Participants of the Pangaea geology field training course take a break at the riverbed during week two of the 2018 course in the Italian Dolomites. Designed to train astronauts and future explorers on planetary formation and detecting signs of life, the course combines classroom lectures with field trips to sites of geological interest.

Led by European geologists, this year’s participants ESA astronaut Thomas Reiter, Roscosmos cosmonaut Sergei Kud-Sverchkov and ESA science expert lead Aidan Cowley studied geological processes, how to read rock formations and tools available to researchers before moving out into the field to put their knowledge into practice.

After exploring one of the best-preserved impact craters in Germany, the crew took on the Bletterbach canyon in the Italian Dolomites.

Over 10 billion tonnes of rock were transported by ancient rivers to this valley since the end of the glacial age some 18 000 years ago.

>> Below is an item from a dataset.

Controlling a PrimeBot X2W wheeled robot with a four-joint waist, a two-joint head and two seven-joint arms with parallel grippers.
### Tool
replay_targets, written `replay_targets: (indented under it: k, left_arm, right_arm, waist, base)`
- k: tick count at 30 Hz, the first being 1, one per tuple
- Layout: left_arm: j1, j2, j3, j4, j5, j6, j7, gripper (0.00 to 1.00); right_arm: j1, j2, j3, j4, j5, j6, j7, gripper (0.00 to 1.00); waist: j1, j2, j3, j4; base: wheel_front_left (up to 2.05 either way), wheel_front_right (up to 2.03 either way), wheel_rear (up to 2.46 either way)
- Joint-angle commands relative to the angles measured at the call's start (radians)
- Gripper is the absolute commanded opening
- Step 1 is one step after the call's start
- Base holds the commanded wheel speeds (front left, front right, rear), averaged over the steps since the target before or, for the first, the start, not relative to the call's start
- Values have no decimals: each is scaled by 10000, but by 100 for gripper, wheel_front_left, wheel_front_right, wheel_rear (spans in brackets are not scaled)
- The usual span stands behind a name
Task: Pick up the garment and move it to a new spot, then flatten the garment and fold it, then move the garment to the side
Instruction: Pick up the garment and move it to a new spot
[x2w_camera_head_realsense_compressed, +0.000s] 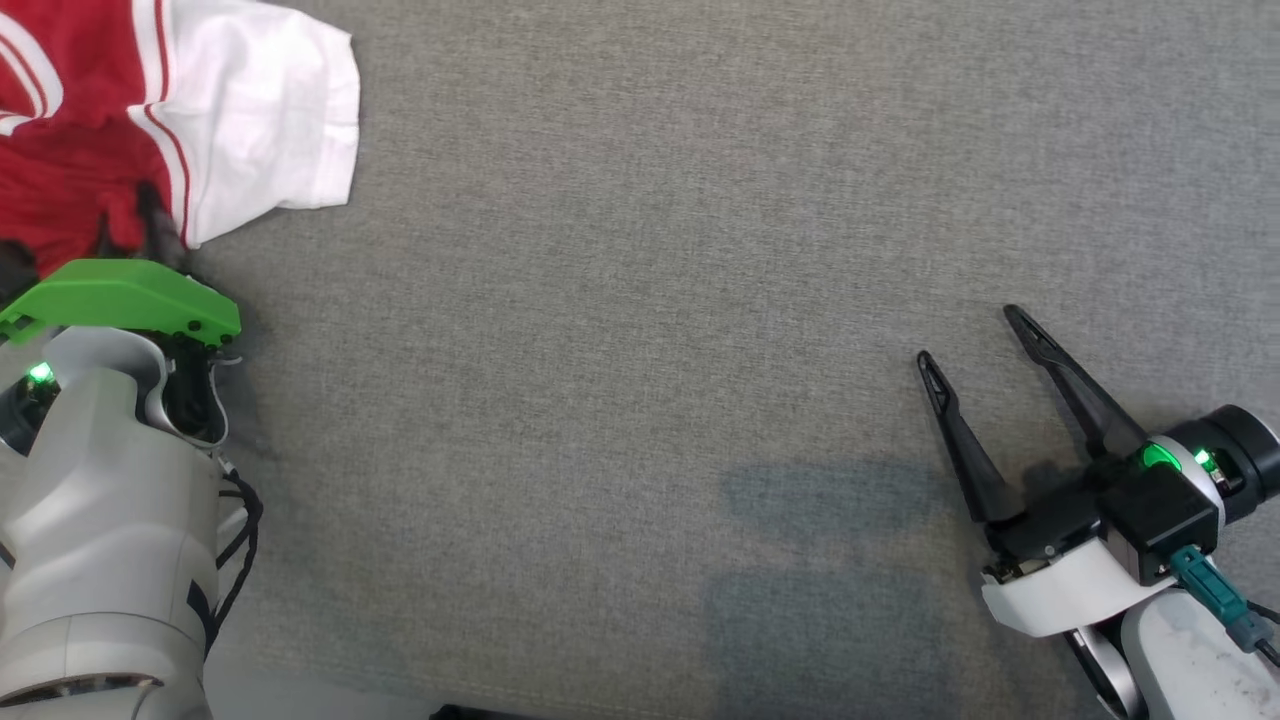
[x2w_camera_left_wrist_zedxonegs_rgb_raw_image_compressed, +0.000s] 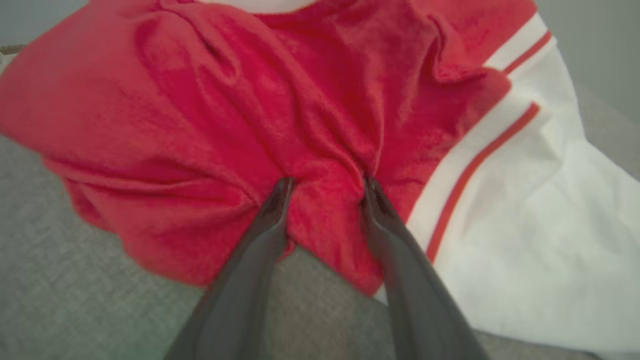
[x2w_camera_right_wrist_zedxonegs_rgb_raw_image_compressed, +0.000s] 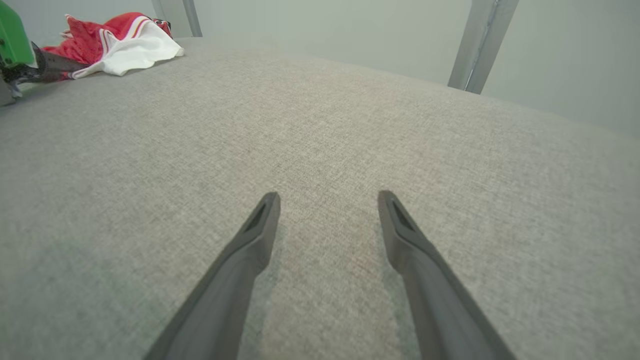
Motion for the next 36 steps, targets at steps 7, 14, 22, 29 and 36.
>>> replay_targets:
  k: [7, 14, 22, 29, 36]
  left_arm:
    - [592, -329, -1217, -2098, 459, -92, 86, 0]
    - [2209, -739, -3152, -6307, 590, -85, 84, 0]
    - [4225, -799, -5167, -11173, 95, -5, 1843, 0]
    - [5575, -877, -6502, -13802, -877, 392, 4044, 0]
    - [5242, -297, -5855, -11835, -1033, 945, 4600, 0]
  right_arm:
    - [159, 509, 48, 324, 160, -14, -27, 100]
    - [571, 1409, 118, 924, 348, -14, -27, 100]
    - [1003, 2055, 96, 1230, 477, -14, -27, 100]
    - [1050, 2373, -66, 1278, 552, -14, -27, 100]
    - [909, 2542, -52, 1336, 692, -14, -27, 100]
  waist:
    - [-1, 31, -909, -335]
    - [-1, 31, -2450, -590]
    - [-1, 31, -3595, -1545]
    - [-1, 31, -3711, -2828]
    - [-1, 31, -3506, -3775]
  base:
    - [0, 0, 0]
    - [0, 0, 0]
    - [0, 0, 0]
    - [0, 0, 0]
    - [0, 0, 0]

The multi-coloured layers of rock that make up the eight kilometre long and 400-m deep canyon forge has much in common with the sedimentary processes found on Mars.

Geologists have unearthed crystallised white gypsum in the area, a rock-like mineral found after an abundance of water evaporates. This same mineral has been detected on Mars and points to flowing water under the surface.

Digging into the layers of the Bletterbach canyon reveals the footprints of prehistoric reptiles as well as plants and animals that lived millions of years ago. Following the thread of life on Earth in a region that shares many similar qualities to the martian surface is invaluable to unravelling the mystery of life on Mars.

Pangaea’s last stop will be the alien landscapes of Lanzarote, Spain, in November. This is one of the best areas on Earth to understand the geological interactions between volcanic activity and water – two key factors in the search for life.

Follow the Pangaea course on social media and keep up to date with field activities via the blog.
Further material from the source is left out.